Buenos Aires. With less than a year to go in her presidency, Cristina Fernandez has sought her place in Argentina’s cultural history, unveiling Latin America’s largest arts complex, housed in Buenos Aires’s historic former Post and Telegraph Palace.
Named after Fernandez’s late husband and predecessor, Nestor Kirchner, the Kirchner Cultural Center’s focal piece is an avant-garde bulbous “blue whale” auditorium. With wooden slats on the walls evoking a whale’s ribs, it will house the nation’s previously homeless symphony orchestra.
The neoclassical building, revamped by local architects, boasts more than 100,000 square meters. It has no permanent art collection, but will stage exhibits, concerts and shows. Critics have called it an above-budget vanity project.
Entry will be free to ensure it is a space for “the people,” in stark contrast to Argentina’s famous Teatro Colon opera house where tickets reach above $100, a princely sum for most Argentines.
“Classical music until a few years ago used to be directed to the elite,” Planning Minister Julio de Vido told reporters, a day after the official inauguration by Fernandez. “From the beginning we wanted this cultural center to have the Argentine working class as its protagonist.”

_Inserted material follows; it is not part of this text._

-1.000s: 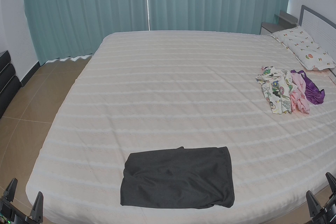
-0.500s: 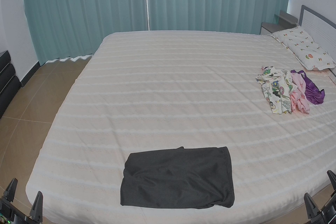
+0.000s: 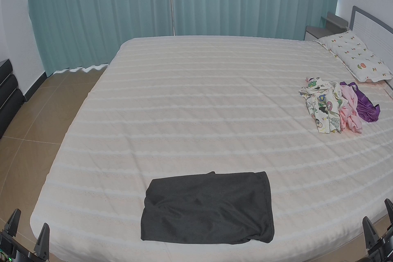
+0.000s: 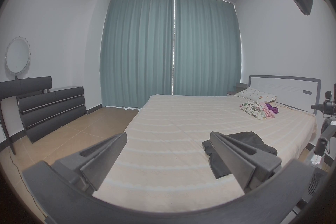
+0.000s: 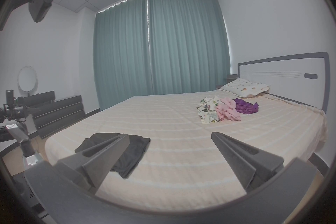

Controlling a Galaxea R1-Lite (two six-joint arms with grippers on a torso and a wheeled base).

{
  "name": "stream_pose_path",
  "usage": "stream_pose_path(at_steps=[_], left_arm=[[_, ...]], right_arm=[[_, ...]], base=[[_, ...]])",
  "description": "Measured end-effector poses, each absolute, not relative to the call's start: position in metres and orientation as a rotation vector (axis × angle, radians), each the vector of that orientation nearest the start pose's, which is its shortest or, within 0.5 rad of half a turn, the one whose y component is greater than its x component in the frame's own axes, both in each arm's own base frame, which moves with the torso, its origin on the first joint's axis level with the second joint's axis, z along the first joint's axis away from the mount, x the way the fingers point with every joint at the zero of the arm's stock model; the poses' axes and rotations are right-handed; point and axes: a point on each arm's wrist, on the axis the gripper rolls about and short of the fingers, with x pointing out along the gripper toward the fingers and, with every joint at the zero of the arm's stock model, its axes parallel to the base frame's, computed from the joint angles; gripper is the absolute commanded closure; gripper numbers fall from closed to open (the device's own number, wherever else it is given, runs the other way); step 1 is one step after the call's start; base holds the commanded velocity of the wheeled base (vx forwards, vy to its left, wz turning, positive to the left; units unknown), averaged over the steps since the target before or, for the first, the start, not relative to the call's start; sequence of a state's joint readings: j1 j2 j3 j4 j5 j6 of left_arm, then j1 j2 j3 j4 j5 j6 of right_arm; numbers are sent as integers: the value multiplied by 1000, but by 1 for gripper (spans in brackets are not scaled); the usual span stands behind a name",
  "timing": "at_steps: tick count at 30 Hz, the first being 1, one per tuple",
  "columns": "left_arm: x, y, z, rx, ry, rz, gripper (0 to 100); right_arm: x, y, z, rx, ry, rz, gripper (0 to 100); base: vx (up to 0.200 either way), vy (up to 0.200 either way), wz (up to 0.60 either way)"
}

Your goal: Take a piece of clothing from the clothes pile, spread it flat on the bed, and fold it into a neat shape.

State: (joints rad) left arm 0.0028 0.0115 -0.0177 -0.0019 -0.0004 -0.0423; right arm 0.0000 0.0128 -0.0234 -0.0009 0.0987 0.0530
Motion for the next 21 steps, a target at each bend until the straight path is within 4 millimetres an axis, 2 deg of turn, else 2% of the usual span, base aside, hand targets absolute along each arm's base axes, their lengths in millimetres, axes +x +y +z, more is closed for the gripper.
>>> stream_pose_path(at_steps=[8,21], left_arm=[[-23,0,81,-18,-7,-3,0],[-23,0,81,-8,-6,-6,0]], right_arm=[[-23,-1,81,19,-3,-37,0],[-23,0,81,3,-4,-11,0]], base=[[0,0,0],[0,0,0]])
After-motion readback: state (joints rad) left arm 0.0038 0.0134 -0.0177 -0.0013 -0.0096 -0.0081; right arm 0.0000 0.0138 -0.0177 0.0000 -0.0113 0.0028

The grandiose building, originally opened in 1928 during the city’s golden era when Buenos Aires was coined the “Paris of South America,” for a while housed the offices of fabled first lady Eva Peron.
After falling into disrepair following the privatization of the postal service in the neo-liberal 1990s, it was earmarked for rejuvenation in the 2000s after Kirchner set about re-nationalizing key industries.
Located near the recently converted docks, the cultural center is being touted as a symbol of the combined 12-year left-wing rule of power-couple Kirchner and Fernandez.
Architects have conserved many original details reminiscent of a bygone era, such as the vast wooden counters postal workers once stood behind, hanging clocks and mural paintings of the world geography.
Fernandez will step down in December, constitutionally barred from running for a third term.
“Our national and popular model … will continue sustaining this space for all sectors of Argentine society, especially for the poor to have access to culture, but also for them to express themselves,” de Vido said.